TASK ITEM –
Nothing should appear in the answer except the lines below from the line containing "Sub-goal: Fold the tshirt" through the line containing "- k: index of", copied exactly, with pictures left out.

(Source data)

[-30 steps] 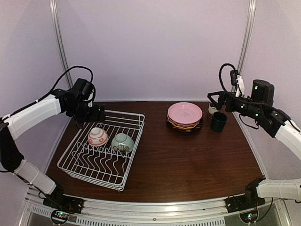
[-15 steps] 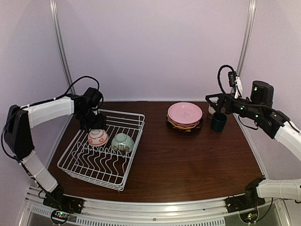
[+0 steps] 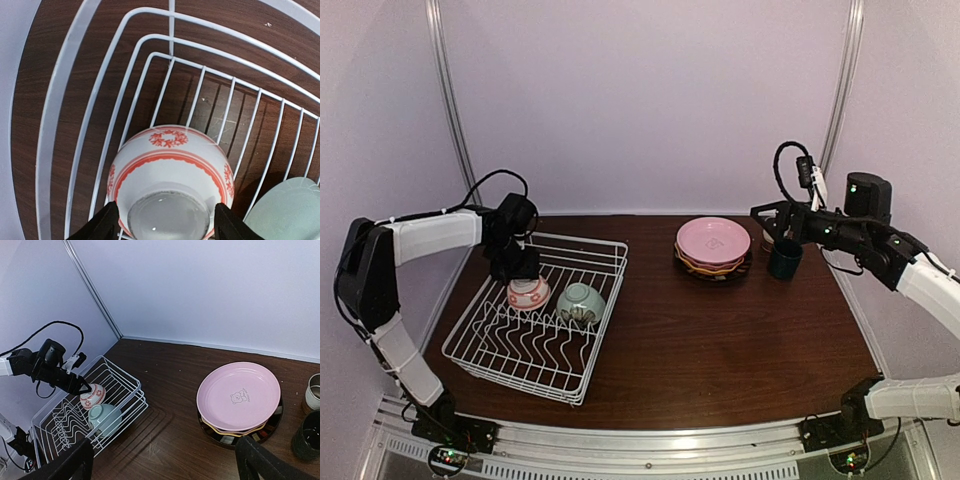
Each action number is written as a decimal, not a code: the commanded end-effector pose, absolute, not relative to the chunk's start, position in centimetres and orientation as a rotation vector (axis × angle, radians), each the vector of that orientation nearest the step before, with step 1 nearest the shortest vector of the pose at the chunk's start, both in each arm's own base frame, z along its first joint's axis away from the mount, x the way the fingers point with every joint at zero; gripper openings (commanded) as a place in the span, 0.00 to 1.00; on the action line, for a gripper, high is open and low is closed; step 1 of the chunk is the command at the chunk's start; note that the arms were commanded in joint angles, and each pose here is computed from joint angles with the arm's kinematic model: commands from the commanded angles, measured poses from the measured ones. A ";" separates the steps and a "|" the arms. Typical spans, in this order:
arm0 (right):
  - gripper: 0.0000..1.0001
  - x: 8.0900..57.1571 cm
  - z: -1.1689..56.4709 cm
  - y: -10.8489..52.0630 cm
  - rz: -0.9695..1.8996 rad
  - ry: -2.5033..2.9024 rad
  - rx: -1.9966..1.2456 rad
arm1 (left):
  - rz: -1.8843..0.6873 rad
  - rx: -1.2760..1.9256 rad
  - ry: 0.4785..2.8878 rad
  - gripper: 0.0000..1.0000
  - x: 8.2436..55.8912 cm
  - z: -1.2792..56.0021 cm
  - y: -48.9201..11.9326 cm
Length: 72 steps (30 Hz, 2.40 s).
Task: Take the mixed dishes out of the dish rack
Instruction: Grab the bowl from the dish rack, then pass from the left arm to the right
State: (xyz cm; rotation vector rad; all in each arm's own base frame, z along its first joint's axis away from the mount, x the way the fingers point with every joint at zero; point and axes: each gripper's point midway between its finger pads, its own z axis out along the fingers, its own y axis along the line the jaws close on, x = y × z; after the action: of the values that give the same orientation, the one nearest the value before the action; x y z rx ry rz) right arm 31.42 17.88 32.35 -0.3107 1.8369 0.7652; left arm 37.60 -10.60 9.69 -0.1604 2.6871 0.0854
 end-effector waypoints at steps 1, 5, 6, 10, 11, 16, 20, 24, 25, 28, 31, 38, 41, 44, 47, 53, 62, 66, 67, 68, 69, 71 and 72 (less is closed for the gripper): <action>1.00 31.4 33.4 18.2 0.798 1.819 -0.312 | 0.054 -0.148 2.691 0.65 38.3 8.4 -11.0; 1.00 31.4 33.3 18.2 0.797 1.824 -0.311 | 0.041 -0.146 2.701 0.58 38.5 7.8 -11.3; 1.00 31.5 33.3 18.3 0.797 1.827 -0.311 | 0.039 -0.145 2.704 0.57 38.5 7.6 -11.3; 1.00 31.7 33.1 18.4 0.806 1.833 -0.306 | 0.051 -0.135 2.712 0.49 38.3 7.3 -11.2; 1.00 31.7 33.1 18.5 0.809 1.834 -0.305 | 0.055 -0.131 2.710 0.46 38.3 7.3 -11.1; 1.00 32.1 32.7 18.8 0.834 1.847 -0.295 | 0.053 -0.123 2.697 0.33 38.4 8.1 -11.1; 1.00 32.7 31.9 19.6 0.887 1.873 -0.276 | 0.019 -0.116 2.671 0.28 38.6 9.3 -11.4; 0.99 33.1 31.2 21.3 0.935 1.900 -0.278 | 0.004 -0.103 2.637 0.27 38.7 11.2 -11.5; 0.98 33.2 31.0 22.0 0.948 1.907 -0.286 | 0.000 -0.099 2.629 0.27 38.8 11.6 -11.5; 0.96 33.3 30.7 24.1 0.996 1.914 -0.300 | -0.013 -0.092 2.600 0.26 38.9 13.1 -11.5; 0.94 33.5 30.0 26.5 1.054 1.928 -0.312 | -0.025 -0.080 2.580 0.25 38.9 14.4 -11.6; 0.89 32.7 29.1 34.7 1.236 1.926 -0.368 | -0.094 -0.056 2.519 0.24 38.7 17.8 -12.1; 0.88 31.9 28.4 39.1 1.341 1.928 -0.401 | -0.153 -0.040 2.483 0.24 38.4 19.6 -12.6; 0.85 31.4 28.5 42.5 1.452 1.908 -0.409 | -0.239 -0.010 2.451 0.25 38.1 21.4 -13.6; 0.84 30.9 28.7 45.2 1.566 1.888 -0.392 | -0.307 0.007 2.406 0.25 37.6 23.5 -14.1; 0.83 30.7 28.5 48.4 1.733 1.834 -0.358 | -0.458 0.059 2.339 0.25 36.2 27.1 -15.5; 0.85 29.9 28.9 51.8 1.897 1.760 -0.396 | -0.602 0.114 2.276 0.25 34.2 30.1 -16.7; 0.84 30.0 29.1 52.7 1.967 1.728 -0.377 | -0.654 0.139 2.247 0.25 33.4 31.1 -17.2; 0.83 30.0 29.2 52.9 1.983 1.723 -0.373 | -0.666 0.140 2.239 0.25 33.3 31.3 -17.2; 0.83 30.1 29.1 53.0 1.999 1.719 -0.369 | -0.684 0.148 2.232 0.25 33.1 31.5 -17.4; 0.82 30.0 29.3 53.2 2.017 1.709 -0.368 | -0.702 0.154 2.221 0.25 33.0 31.7 -17.6; 0.80 29.9 29.1 53.5 2.048 1.702 -0.365 | -0.739 0.163 2.211 0.25 32.8 31.9 -18.0; 0.80 29.8 29.3 53.7 2.071 1.689 -0.363 | -0.752 0.171 2.206 0.25 32.7 32.0 -18.2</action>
State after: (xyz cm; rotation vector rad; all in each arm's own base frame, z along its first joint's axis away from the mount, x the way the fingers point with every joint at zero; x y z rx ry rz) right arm 30.62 52.99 27.56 -0.3474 1.7721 1.9559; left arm 32.70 -16.96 28.81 0.1250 2.3322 -0.6320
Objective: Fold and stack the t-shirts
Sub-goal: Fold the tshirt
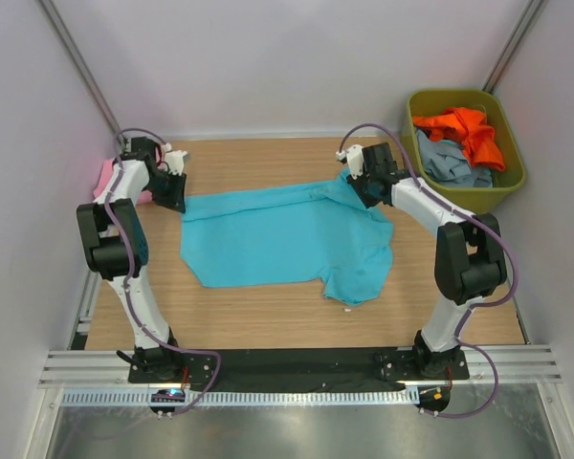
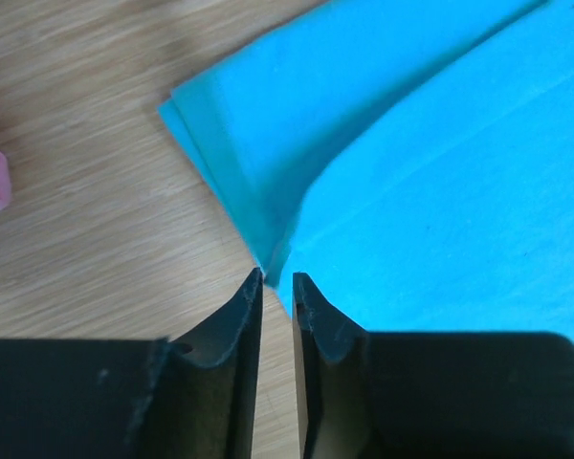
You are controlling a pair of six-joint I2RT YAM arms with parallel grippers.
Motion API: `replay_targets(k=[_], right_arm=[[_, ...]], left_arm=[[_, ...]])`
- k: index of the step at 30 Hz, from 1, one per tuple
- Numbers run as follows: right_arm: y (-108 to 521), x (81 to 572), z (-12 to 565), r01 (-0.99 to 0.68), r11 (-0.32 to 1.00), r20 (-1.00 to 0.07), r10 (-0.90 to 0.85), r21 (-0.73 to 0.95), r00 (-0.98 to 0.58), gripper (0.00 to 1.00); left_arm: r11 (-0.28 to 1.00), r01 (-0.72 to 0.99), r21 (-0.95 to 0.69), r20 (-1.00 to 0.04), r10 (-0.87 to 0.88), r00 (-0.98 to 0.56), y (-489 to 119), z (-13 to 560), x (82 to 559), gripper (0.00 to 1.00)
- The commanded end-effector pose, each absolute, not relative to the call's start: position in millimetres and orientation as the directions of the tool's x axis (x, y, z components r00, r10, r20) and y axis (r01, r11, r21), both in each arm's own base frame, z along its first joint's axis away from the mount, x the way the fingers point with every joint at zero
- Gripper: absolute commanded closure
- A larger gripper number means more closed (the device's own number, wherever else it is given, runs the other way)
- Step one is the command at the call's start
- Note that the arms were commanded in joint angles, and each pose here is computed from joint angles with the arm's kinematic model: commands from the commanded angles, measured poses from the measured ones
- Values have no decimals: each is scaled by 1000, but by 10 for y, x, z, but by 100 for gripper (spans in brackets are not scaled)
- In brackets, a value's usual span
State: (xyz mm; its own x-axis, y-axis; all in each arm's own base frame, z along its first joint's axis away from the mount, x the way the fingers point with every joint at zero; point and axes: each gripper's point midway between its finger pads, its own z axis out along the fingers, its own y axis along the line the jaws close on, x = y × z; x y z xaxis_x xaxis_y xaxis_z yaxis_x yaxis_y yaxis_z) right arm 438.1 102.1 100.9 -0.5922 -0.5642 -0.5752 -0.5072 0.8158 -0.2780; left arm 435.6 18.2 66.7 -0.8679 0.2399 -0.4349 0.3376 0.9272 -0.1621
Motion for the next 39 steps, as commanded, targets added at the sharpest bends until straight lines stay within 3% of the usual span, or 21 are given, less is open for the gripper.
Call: replay_targets(k=[1,5,8,21,39], right_arm=[[1003,4446,1172,-493,814,-598,-568,-307,-566,69],[1042,4567,1375,-468,827,-637,-546,-310,-543,53],[1157,4712,1403,-471,837,-665,-522,-278,-535,53],[1879,5104,1084,-617,787,-701,-429,19,-569,58],[1976,5302,726,-618,786,-675,-450,12,-585,55]], left_arm=[[937,312,-158,-427,220,-877,277,762,4279,74],[944,299,-138,-493,196,-848,333,1019,4425,68],[946,288,-147,-557,162,-815,293,1232,4684,66],[890,334,-310,-532,129,-837,-351,1089,5041,65],[849,367,-381,-447,178,-876,-735,809,4868,71]])
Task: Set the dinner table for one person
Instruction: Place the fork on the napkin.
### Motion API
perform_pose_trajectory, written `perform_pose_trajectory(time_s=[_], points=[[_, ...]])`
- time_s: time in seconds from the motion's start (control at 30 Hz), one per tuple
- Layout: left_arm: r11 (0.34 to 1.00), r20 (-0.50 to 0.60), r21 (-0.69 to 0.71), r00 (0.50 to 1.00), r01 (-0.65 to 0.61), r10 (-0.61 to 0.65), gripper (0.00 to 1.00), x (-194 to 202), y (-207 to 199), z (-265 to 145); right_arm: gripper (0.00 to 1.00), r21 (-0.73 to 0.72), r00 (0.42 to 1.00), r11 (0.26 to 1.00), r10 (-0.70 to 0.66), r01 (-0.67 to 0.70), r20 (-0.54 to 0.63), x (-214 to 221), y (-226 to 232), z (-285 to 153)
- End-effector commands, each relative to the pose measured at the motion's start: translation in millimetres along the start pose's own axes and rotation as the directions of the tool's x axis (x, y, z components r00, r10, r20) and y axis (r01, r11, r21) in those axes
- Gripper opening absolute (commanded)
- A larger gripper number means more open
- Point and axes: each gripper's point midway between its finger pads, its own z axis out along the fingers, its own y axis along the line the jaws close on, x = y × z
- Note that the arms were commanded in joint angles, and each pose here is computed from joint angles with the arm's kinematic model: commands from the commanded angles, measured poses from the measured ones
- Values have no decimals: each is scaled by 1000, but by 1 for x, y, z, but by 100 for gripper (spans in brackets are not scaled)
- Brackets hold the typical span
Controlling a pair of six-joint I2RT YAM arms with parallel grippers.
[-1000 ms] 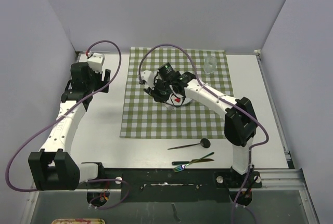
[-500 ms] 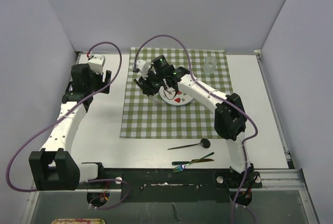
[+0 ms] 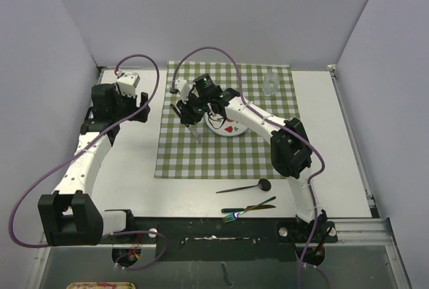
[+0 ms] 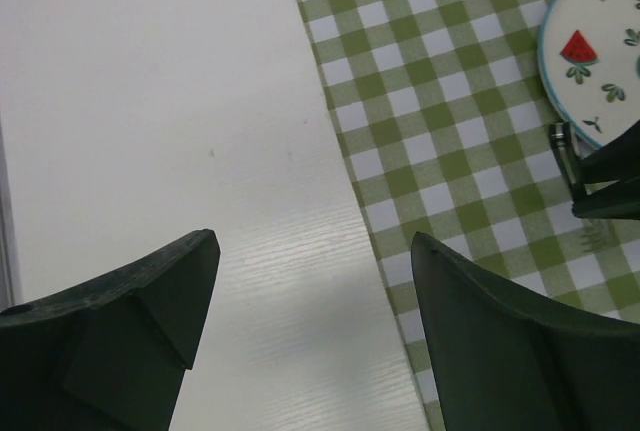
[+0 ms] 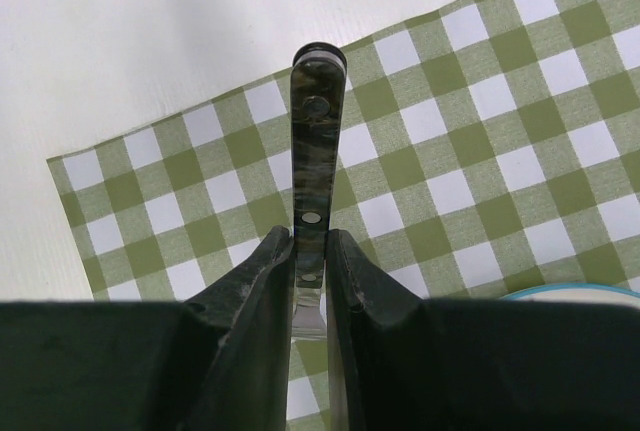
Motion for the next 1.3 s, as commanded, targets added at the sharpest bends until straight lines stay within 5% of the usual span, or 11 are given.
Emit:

ANSWER TO THE PROBLEM –
Sub-goal: Fold the tshirt
You are controlling a pair of six-joint I2RT YAM arms with parallel grippers.
Motion API: `replay_targets(k=[_], right_arm=[[_, ...]], left_arm=[[_, ...]])`
- k: index of the step at 30 Hz, from 1, one per tuple

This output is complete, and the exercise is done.